I Don't See Any Evidence That We'll Live Hundreds Of Years - elmarks
http://blog.edwardmarks.com/post/29831573387/i-dont-see-any-evidence-that-well-live-hundreds-of

======
Metatron
This was brilliant. A really good depth of analysis and the kind of
statistical forecasting that I like, but I'm not sure that it holds too much
water.

Sure the analysis holds for current types of anti-aging, life prolonging
techniques, but does it hold for the future?

It's like charting the average 100m run of Humans since the dawn of time, and
then claiming that, as a race, we'll never break the sound barrier. But then
someone invents the car.

And I think that's a good, strong analogy, because the things we're looking
into now aren't just life-prolonging, they are age-defying. It's a complete
shift. As Marks remarks perhaps we can't predict how it's going to happen, you
can't predict everything after all, especially not new technology.

To me a better analysis would have looked at statements about what is required
to stop the aging process altogether and analysed our progress in those
fields. For instance does it require the accurate mapping of our DNA? A task
that can be completed, and isn't an endless goal like 'living to X years' is.

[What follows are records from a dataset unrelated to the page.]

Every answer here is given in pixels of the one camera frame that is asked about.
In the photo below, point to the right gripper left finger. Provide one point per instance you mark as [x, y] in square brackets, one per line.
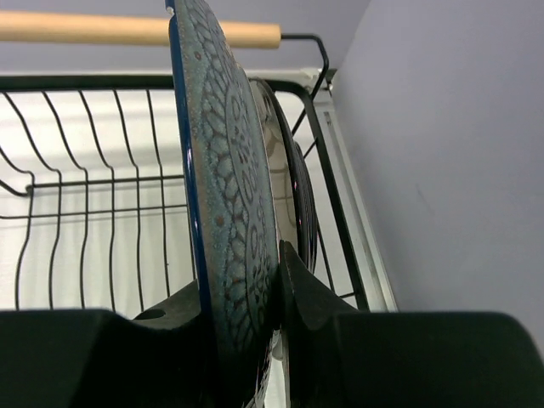
[97, 358]

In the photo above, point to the striped rim beige plate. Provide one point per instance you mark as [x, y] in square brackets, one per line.
[295, 212]

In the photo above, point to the blue floral plate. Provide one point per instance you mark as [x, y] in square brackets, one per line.
[230, 203]

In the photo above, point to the black wire dish rack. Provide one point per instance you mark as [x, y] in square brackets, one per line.
[93, 206]

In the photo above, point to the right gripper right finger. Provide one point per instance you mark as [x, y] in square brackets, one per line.
[338, 356]

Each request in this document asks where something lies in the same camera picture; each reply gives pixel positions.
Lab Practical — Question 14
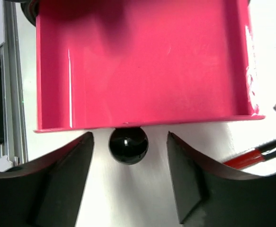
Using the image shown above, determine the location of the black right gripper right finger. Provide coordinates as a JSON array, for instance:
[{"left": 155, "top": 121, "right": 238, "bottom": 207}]
[{"left": 167, "top": 132, "right": 276, "bottom": 227}]

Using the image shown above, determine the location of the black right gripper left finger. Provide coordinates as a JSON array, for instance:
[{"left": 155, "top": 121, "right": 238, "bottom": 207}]
[{"left": 0, "top": 132, "right": 94, "bottom": 227}]

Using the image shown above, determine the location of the pink drawer tray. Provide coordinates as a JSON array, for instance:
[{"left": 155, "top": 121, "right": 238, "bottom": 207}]
[{"left": 36, "top": 0, "right": 264, "bottom": 132}]

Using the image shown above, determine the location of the orange lip gloss black cap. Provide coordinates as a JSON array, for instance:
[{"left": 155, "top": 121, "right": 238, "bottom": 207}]
[{"left": 223, "top": 139, "right": 276, "bottom": 170}]

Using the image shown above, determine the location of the black round drawer knob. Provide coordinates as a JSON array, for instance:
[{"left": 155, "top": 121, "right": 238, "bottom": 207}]
[{"left": 109, "top": 127, "right": 149, "bottom": 165}]

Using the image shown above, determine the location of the aluminium table edge rail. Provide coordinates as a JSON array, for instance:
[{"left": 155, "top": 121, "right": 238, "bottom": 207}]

There are also completely off the wall developments that don't fit in the
trend lines that Marks has forecast like the role of replacing our bodies with
machines. Such things deserve their own trend line, and again such a thing
wouldn't progress towards infinity, cumulatively, but would have an end point
in terms of allowing us to live indefinitely. There may be endless
improvements we could make to a synthetic body, but making it endlessly
maintainable would be a relatively early goal.